== DIRECTIONS ==
Of the entries that follow, how many lines hold the string "lens"? Write the number and nothing more.

== INFORMATION GIVEN ==
----
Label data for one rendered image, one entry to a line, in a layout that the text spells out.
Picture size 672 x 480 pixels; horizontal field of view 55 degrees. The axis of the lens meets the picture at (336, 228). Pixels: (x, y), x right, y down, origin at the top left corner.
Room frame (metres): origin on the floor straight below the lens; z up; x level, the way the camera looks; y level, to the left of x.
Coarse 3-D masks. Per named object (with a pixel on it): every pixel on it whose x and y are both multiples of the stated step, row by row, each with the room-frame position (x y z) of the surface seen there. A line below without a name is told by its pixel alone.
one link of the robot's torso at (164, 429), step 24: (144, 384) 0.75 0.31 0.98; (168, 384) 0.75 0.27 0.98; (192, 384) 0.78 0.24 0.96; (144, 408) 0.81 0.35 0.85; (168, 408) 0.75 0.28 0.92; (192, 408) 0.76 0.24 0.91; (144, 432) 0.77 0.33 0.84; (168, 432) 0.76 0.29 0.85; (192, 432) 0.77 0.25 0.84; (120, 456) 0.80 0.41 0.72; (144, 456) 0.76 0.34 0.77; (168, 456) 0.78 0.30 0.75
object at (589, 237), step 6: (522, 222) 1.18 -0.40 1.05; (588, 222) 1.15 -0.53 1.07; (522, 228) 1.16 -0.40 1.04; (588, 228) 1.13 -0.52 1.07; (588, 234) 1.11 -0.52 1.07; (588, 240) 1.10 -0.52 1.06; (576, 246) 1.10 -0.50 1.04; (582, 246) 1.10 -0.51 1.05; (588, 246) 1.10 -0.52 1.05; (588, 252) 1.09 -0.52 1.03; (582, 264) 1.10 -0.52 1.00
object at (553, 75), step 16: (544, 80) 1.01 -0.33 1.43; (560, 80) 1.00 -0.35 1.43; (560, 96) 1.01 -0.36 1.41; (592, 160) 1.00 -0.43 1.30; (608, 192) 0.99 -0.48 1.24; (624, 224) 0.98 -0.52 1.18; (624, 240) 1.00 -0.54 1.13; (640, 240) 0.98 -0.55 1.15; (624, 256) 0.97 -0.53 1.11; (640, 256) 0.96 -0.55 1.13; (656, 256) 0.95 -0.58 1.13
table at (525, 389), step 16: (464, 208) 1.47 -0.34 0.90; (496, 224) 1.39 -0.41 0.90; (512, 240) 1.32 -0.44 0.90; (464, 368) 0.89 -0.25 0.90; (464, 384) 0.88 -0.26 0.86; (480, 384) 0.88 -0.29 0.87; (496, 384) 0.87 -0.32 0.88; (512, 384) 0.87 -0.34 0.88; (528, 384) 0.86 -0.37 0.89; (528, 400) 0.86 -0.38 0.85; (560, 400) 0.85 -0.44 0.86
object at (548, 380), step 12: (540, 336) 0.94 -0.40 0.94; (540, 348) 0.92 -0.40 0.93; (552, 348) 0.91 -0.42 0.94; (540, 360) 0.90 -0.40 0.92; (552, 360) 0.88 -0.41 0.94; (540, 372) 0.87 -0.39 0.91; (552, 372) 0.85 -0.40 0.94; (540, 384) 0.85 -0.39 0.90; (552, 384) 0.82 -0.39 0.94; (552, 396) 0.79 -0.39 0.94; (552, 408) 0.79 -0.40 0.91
----
== FINISHED TASK ==
2